I crested a rubble-strewn, weed-choked rise, and for a moment my breath held in my throat. Stretched before me, glittering in the cold sunlight, was the curve of a river. The River Eden. For a moment, I despaired at the idea that I had gotten myself turned around in the night and lost all my progress of the previous day. Then, reason prevailed: I had been guided by the music of the pipes this entire time, so my getting lost was entirely out of the question. More likely, the river formed a switchback a little downstream from where we had disembarked, and the stretch of land I had crossed was a sort of peninsula.
As I descended the rise, I started to work on the problem of fording the river. There was a clump of black reeds; I could lash them together to form a raft…. My thoughts trailed off when I noticed two human figures down by the water. Beside them was a canoe in poor repair.
Recognition dawned, and with some trepidation, I hastened to meet my friends. Ivy, the American, was ashen, and Mary was racked by sobs. I looked from one face to another, then peered into the canoe, which was unoccupied. “But where is Geoffrey?” I cried in astonishment.
“Gone,” Mary bawled. “Taken.”
“He woke in the night,” Ivy explained bitterly. “He began to scream that we had been followed. I tried to hold him back, but he overpow’red me.” Her story suffered a minute’s interruption as she fought back tears of anger and regret. “When I put my arms ’round him, he…he must have thought I was some critter from his nightmares. I ain’t never seen nobody move like that. He wrenched hisself free and leapt into the air, almost like he was bein’ carried….”
I remembered the winged shadow of my dream, and how it had carried Geoffrey in its dark talons, but I thought it wise not to further disturb this obviously distraught woman with such a macabre coincidence.
“And…and he flung hisself into the river, way out into the whitewater. I heard his skull crack on a rock, and then he went under. There was no saving him.” She paused, and a dark expression took hold of her features. “Or maybe he saved hisself.”
“You’re wrong,” Mary moaned. “Geoffrey was a sacrifice. The first.” And she collapsed again in tears.

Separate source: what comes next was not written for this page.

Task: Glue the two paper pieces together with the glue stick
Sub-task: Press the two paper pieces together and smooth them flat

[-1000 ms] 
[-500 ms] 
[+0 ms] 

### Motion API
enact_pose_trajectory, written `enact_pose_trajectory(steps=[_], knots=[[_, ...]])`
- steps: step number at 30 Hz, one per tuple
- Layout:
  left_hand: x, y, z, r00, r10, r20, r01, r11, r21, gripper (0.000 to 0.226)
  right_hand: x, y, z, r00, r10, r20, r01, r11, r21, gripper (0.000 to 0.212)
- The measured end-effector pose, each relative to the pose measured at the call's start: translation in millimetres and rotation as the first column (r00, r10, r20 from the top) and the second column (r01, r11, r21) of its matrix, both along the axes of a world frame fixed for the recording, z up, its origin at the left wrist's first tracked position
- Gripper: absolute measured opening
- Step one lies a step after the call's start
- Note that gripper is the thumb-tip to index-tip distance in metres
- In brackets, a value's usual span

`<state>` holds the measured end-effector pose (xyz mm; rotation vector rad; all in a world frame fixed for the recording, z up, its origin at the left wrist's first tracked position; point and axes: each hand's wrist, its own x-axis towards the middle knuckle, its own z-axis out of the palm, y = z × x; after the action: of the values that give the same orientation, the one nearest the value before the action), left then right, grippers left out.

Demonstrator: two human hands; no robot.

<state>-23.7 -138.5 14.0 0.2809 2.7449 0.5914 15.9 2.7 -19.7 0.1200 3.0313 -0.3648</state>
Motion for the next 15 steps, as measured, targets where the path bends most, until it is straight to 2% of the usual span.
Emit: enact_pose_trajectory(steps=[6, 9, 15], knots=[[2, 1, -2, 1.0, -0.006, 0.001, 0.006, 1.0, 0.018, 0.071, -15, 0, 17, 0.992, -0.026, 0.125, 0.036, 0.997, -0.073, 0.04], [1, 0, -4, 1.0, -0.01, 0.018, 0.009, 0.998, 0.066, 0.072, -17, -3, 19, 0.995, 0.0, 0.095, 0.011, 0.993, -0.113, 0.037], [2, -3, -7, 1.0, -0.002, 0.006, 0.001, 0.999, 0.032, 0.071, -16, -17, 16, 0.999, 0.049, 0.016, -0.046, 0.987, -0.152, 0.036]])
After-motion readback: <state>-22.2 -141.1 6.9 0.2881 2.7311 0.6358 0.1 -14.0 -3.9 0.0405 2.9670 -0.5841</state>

We cannot stay here. Mary is getting sicker, and Ivy and I cannot last much longer on the provisions we have. We must depart, immediately, as a group to track down the piper of the moor.
July 24: Morning
I narrated to Ivy the events of the previous day (omitting, of course, the detail of my macabre and prescient dream): how I had set out across the fen toward what I believed to be the source of the music; how I had been waylaid by the corrosive rain; how I had somehow gotten turned around and wound up back at the river’s edge, my point of departure.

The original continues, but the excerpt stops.